§ WHAT TO WORK ON: Within the lines below, the span from the line with "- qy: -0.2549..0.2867" to the line with "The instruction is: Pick", both ends included, is to be reproduced exactly, with pictures omitted.

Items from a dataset
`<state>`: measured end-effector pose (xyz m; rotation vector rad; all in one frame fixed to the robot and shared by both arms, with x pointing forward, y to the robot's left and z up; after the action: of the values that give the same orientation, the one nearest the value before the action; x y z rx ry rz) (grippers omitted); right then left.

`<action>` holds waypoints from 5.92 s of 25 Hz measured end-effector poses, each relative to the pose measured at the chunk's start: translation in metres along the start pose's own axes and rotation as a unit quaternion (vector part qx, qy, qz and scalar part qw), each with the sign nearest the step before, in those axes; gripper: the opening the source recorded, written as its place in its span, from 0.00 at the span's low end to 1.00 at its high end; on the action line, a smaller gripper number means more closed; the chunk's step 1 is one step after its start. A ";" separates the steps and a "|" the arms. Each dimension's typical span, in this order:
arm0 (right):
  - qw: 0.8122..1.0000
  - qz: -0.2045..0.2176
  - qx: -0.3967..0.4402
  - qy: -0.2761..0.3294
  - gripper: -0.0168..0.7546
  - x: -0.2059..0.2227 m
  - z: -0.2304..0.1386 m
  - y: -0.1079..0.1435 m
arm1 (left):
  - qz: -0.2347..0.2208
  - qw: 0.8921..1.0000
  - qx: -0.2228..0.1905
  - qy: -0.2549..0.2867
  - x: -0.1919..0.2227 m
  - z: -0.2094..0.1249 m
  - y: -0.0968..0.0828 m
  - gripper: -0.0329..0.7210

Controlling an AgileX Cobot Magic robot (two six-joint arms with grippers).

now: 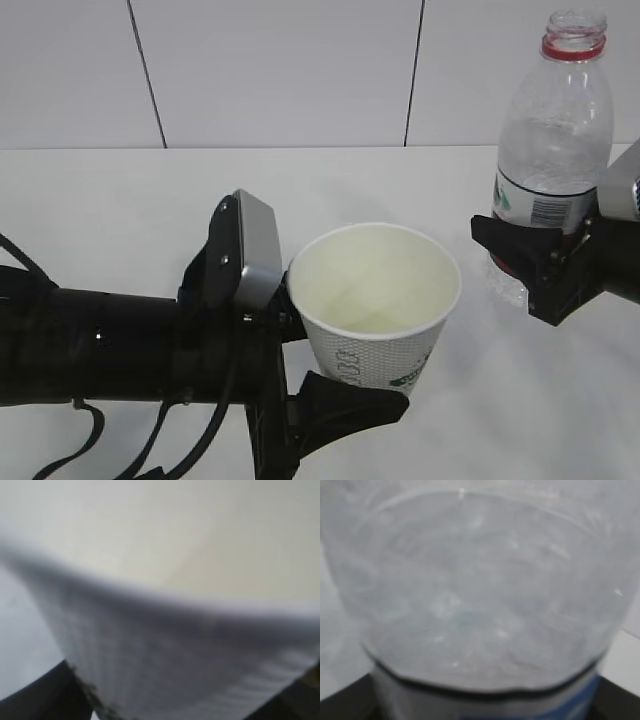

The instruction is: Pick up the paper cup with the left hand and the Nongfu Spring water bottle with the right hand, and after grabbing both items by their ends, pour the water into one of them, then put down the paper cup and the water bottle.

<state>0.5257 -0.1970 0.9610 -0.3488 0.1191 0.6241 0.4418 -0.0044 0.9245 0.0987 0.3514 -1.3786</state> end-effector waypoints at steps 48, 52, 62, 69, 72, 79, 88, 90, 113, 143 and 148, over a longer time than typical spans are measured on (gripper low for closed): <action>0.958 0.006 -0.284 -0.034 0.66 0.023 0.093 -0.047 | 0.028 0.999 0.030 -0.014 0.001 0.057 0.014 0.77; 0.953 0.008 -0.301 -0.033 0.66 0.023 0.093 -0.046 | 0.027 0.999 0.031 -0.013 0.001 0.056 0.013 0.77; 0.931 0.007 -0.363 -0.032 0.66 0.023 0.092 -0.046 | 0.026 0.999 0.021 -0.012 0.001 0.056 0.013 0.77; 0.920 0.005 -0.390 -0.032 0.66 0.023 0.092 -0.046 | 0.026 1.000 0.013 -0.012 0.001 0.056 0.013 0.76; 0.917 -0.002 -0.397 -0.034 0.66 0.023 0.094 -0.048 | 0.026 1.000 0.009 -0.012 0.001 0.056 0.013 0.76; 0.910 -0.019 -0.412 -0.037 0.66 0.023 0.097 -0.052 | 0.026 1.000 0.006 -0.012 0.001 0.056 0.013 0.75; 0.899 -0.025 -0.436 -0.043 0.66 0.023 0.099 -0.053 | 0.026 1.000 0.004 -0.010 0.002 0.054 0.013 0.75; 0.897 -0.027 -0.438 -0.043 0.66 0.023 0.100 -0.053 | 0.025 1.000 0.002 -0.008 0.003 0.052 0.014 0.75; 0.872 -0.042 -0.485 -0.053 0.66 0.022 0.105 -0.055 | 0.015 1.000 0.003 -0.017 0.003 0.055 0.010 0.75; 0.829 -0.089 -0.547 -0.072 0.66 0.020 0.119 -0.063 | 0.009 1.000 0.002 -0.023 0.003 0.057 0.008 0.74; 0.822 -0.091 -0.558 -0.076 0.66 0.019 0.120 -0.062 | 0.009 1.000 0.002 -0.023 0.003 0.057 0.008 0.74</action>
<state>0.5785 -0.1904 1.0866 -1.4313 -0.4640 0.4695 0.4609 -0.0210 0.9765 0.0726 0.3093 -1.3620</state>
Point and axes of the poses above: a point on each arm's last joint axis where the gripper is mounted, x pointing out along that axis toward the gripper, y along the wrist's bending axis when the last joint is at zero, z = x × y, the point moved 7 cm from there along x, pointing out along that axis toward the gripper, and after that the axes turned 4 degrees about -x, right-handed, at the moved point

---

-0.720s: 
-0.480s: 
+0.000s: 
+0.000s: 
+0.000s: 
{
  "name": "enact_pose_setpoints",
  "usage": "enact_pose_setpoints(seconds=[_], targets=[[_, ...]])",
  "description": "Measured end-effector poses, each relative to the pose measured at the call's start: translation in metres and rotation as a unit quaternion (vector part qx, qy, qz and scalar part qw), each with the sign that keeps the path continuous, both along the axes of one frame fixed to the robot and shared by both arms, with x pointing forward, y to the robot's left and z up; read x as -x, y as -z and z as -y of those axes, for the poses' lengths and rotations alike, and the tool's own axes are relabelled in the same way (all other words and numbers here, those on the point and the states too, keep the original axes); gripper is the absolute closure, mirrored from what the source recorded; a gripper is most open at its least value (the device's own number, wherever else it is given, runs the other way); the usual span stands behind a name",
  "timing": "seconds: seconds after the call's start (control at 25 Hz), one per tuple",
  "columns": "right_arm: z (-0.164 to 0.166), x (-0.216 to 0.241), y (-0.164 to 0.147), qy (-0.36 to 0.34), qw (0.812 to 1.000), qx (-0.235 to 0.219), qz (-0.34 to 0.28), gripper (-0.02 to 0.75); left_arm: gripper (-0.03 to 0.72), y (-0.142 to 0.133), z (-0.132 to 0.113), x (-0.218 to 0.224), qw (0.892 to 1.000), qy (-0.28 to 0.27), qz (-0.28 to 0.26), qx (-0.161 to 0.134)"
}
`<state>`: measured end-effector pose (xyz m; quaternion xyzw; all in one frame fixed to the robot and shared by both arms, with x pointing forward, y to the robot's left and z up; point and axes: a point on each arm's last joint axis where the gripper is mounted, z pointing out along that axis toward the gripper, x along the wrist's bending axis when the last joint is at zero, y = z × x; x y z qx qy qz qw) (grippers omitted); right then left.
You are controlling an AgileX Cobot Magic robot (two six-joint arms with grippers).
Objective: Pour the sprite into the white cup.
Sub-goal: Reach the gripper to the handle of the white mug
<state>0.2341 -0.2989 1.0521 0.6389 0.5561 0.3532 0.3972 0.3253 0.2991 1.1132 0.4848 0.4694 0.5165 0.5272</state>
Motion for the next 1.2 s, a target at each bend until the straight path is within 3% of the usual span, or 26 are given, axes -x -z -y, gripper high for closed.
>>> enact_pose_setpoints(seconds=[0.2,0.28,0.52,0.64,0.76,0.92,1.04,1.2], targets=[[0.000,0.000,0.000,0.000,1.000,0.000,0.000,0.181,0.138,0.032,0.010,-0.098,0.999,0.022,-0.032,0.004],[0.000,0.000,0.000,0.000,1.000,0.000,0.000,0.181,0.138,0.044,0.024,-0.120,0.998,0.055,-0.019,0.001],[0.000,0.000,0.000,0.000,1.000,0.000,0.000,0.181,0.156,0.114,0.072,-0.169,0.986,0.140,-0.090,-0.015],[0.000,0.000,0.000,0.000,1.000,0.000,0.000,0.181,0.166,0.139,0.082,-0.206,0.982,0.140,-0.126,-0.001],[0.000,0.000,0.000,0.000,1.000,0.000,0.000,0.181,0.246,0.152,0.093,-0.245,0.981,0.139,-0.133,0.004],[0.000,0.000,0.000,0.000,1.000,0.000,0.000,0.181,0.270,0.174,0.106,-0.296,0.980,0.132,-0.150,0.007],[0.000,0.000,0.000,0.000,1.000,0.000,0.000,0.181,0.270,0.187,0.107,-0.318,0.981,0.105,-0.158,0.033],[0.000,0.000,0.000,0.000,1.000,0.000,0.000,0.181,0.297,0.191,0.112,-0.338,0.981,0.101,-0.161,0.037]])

§ OUTPUT:
  - qy: -0.2549..0.2867
  - x: -0.1919..0.2227 m
  - z: -0.2094..0.1249 m
  - y: -0.0968..0.0828 m
  - gripper: -0.0329..0.7210

Controlling an AgileX Cobot Magic robot (two six-joint arms with grippers).

now: 

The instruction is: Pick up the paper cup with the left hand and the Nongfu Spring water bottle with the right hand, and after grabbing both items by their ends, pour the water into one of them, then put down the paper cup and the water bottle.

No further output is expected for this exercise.